- DATASET EXTRACT
*** Begin section ***

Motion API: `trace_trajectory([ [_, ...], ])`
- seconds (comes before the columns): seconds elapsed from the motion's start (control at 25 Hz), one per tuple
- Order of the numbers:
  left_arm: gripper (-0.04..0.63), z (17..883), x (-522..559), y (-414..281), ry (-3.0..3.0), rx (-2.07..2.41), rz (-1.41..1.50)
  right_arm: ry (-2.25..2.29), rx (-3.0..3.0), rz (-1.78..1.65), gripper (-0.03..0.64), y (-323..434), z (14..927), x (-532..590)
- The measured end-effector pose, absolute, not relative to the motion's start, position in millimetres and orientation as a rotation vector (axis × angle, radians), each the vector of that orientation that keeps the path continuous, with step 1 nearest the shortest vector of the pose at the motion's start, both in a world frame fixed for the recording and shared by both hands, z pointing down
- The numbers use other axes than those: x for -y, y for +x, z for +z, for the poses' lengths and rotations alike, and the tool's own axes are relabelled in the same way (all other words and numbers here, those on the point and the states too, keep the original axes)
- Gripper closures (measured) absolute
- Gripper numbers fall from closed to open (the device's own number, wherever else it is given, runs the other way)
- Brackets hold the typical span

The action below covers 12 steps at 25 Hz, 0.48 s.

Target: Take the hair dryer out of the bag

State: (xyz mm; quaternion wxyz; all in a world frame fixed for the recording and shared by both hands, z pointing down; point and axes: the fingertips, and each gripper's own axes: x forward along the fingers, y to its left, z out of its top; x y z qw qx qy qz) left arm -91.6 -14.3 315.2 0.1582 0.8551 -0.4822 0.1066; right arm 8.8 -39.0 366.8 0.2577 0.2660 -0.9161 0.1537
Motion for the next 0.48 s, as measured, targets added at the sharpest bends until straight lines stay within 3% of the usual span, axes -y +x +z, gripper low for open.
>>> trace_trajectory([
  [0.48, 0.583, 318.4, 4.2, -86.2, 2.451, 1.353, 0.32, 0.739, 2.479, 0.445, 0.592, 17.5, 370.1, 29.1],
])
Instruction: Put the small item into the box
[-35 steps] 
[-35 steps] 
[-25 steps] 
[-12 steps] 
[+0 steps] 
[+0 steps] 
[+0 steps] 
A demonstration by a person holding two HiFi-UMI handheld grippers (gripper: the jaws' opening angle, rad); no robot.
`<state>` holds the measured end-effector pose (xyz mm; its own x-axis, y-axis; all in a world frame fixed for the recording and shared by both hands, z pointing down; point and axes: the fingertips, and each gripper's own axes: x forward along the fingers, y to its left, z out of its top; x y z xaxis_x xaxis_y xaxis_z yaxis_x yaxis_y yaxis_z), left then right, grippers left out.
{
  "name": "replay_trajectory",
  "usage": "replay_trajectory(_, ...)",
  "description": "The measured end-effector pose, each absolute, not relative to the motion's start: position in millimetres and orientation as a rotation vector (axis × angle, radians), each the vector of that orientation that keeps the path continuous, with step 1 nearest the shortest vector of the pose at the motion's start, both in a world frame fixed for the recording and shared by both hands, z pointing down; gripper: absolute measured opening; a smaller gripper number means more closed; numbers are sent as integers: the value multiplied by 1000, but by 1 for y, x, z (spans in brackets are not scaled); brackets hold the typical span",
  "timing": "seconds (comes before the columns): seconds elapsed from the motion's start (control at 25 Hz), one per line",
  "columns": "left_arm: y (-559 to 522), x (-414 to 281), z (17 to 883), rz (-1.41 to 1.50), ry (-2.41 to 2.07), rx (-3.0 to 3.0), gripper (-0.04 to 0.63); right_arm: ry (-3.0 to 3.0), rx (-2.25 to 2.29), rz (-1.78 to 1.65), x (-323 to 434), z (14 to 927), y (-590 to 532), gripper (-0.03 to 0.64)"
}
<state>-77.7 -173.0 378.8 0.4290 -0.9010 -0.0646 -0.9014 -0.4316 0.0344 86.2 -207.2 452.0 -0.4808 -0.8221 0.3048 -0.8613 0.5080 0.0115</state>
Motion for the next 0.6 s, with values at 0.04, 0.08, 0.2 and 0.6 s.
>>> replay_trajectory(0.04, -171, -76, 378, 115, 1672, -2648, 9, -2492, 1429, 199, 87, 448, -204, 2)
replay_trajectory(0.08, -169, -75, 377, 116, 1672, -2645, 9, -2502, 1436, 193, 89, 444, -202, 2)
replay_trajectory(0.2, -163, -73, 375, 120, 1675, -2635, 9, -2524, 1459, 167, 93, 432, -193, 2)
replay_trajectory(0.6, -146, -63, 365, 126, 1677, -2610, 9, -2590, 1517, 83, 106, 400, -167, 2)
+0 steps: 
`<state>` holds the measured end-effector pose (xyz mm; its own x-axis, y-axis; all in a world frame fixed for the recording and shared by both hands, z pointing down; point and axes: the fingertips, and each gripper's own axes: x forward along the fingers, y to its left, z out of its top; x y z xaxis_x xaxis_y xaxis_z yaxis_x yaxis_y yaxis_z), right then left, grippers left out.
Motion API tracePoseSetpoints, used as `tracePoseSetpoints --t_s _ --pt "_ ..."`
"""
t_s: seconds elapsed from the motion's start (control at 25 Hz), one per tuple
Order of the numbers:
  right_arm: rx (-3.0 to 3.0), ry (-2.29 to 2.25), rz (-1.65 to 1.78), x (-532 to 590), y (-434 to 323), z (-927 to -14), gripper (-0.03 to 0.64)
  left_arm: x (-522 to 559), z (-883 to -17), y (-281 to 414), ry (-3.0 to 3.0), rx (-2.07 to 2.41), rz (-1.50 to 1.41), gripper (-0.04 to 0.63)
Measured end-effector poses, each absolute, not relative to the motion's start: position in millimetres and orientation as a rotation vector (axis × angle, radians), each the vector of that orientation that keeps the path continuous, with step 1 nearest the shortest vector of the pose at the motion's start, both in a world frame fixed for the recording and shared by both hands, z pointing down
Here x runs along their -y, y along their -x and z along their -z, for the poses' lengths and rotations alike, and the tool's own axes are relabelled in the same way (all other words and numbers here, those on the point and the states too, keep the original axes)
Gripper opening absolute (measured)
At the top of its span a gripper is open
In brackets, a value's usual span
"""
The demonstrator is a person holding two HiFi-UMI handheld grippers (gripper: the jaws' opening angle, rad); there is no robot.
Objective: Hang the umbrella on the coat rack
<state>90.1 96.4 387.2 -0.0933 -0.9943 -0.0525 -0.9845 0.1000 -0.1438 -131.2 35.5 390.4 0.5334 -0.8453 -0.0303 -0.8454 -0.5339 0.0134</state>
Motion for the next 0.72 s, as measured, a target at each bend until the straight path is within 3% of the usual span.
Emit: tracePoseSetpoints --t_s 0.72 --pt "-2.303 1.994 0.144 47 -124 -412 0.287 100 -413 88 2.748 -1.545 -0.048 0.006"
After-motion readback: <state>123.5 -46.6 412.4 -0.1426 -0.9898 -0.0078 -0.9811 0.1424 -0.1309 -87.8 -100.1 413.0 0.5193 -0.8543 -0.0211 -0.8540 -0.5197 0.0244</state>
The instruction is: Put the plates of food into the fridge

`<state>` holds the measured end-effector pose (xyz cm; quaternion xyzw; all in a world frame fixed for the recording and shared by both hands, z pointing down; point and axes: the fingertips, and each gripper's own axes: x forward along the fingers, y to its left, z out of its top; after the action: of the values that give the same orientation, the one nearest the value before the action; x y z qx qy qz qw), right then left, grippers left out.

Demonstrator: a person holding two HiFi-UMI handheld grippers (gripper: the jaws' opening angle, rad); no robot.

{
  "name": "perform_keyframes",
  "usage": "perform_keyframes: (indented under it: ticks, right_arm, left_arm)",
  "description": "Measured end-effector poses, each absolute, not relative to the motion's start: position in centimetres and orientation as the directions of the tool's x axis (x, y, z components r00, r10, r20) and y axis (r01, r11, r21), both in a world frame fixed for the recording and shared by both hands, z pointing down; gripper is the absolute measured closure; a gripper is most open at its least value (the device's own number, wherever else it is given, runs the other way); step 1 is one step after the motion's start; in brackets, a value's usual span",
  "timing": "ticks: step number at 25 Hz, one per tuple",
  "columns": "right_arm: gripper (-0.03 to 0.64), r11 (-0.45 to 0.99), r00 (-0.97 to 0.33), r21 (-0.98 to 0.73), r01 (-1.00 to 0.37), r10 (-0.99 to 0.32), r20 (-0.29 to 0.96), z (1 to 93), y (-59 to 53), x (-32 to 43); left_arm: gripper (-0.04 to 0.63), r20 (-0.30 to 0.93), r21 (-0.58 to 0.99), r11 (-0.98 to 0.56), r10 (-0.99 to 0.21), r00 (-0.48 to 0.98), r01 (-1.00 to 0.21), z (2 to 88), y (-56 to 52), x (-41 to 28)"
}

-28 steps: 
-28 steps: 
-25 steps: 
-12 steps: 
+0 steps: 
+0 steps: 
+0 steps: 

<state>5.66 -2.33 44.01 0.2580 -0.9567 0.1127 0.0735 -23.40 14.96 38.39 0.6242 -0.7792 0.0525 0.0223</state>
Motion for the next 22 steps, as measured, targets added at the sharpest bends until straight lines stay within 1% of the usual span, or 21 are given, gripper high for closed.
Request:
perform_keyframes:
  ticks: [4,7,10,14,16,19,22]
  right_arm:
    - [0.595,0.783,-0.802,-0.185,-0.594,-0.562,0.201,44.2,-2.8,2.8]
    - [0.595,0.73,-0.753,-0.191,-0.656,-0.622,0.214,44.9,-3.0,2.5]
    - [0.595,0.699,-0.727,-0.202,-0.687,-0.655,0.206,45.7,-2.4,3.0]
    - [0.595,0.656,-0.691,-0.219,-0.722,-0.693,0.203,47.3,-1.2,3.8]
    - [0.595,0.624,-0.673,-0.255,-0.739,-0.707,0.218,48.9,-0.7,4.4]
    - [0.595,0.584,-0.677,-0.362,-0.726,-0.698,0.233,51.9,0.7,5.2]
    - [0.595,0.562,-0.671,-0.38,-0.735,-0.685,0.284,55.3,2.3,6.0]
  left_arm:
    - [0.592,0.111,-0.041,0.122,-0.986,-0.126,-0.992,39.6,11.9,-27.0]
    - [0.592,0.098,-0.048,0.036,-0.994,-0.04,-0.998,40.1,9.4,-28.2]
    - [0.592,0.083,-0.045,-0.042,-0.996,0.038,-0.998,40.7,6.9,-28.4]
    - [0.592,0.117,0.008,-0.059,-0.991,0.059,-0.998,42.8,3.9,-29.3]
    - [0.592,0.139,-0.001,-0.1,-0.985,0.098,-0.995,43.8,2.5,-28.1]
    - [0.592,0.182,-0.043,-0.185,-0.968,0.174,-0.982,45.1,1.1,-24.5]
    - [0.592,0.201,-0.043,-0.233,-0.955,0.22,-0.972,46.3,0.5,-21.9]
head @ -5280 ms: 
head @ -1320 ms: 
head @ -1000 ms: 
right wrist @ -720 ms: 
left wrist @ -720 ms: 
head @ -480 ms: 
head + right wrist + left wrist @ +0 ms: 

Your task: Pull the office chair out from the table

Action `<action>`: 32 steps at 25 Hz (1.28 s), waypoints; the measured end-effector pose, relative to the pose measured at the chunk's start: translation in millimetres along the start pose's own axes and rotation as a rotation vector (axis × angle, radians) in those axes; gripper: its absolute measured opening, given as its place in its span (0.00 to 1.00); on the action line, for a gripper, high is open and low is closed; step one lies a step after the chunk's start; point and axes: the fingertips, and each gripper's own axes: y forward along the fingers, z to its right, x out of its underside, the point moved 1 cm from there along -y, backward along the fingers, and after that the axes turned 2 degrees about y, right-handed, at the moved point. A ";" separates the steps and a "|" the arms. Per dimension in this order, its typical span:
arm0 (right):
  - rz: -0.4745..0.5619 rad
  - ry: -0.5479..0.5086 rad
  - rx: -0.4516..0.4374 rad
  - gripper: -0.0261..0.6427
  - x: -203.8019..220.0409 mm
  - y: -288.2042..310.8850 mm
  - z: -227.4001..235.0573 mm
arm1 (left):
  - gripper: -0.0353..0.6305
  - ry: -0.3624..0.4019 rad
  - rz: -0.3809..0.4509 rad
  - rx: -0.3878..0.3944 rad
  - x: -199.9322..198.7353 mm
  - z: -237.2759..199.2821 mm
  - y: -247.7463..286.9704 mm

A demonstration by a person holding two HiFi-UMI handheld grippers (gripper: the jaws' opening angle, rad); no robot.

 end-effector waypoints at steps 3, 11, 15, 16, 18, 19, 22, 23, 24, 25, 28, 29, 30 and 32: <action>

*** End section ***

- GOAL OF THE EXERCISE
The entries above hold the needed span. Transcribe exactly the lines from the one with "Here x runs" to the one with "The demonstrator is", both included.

- ANSWER BELOW
Here x runs along their -y, y along their -x and z along their -z, for the poses' lengths and rotations alike, and the tool's own axes are relabelled in the same way (all other words and numbers here, those on the point and the states too, keep the original axes)
Gripper opening absolute (measured)
At the top of its span a gripper is open
In brackets, a value's usual span
"""
The demonstrator is a person holding two HiFi-UMI handheld grippers (gripper: the jaws' opening angle, rad); there is no robot.

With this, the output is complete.